Task inputs ::
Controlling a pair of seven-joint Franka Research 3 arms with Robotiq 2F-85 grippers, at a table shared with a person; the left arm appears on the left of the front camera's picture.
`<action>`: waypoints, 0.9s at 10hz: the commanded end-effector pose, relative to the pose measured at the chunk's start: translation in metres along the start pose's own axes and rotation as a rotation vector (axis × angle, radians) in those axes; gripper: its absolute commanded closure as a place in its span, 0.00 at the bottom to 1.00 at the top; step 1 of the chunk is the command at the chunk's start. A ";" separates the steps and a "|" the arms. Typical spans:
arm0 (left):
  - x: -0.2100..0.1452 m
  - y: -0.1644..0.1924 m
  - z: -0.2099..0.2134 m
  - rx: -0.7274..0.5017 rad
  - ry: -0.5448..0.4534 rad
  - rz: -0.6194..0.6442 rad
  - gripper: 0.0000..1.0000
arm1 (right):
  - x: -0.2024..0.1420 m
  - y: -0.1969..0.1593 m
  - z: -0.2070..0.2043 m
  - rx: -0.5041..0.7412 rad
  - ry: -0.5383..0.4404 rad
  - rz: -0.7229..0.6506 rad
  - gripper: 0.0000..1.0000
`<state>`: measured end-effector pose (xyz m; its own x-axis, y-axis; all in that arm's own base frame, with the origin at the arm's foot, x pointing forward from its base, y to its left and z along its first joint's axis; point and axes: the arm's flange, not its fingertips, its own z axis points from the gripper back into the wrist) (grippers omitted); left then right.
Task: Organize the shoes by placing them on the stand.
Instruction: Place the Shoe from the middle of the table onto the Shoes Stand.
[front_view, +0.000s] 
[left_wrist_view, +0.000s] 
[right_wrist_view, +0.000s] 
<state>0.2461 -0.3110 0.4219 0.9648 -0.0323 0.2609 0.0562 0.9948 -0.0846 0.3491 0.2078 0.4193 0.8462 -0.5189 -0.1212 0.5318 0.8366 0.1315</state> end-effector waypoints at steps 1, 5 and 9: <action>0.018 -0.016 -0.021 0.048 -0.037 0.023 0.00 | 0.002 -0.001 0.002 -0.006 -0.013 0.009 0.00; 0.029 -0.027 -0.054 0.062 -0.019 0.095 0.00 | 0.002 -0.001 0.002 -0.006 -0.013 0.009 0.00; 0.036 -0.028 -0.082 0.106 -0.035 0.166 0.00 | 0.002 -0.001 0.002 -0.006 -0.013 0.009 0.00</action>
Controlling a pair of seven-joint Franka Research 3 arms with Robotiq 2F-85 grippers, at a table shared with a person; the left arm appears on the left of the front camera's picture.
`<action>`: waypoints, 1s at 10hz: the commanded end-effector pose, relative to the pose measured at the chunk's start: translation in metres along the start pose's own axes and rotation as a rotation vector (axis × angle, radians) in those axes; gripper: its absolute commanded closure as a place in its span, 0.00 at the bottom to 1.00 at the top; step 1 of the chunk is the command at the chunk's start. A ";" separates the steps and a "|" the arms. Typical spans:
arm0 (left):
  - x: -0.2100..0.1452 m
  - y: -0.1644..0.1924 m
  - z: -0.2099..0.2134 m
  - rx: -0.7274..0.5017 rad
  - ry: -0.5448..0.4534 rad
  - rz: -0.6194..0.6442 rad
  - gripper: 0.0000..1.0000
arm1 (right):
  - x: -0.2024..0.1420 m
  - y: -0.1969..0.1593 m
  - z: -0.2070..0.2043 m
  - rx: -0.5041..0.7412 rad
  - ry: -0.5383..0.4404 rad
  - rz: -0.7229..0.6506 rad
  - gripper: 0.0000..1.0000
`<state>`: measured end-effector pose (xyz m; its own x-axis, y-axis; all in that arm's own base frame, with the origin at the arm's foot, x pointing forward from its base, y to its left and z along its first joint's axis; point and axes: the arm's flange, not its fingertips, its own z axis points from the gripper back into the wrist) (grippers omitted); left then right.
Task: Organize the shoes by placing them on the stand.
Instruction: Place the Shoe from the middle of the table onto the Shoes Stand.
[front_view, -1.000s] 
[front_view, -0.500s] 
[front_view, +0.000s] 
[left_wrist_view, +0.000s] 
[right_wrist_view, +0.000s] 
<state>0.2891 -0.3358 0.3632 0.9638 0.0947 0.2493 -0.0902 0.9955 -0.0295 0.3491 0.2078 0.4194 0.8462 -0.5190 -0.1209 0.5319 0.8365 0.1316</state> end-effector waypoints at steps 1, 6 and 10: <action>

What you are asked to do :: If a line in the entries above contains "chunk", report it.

Worked solution ::
`<action>`: waypoints, 0.9s at 10hz: the commanded end-effector pose, relative to the pose measured at the chunk's start: translation in metres along the start pose's own axes and rotation as a rotation vector (axis × angle, radians) in those axes; gripper: its absolute commanded closure as a place in its span, 0.00 at the bottom to 1.00 at the top; step 1 of the chunk is the command at the chunk's start. A ";" separates the steps and a "|" the arms. Typical spans:
`<action>`: waypoints, 1s at 10hz: the commanded end-effector pose, relative to the pose measured at the chunk's start: translation in metres along the start pose's own axes and rotation as a rotation vector (axis × angle, radians) in those axes; gripper: its absolute commanded closure as a place in its span, 0.00 at the bottom to 1.00 at the top; step 1 of the chunk is the command at the chunk's start. A ";" separates the steps and a "|" the arms. Typical spans:

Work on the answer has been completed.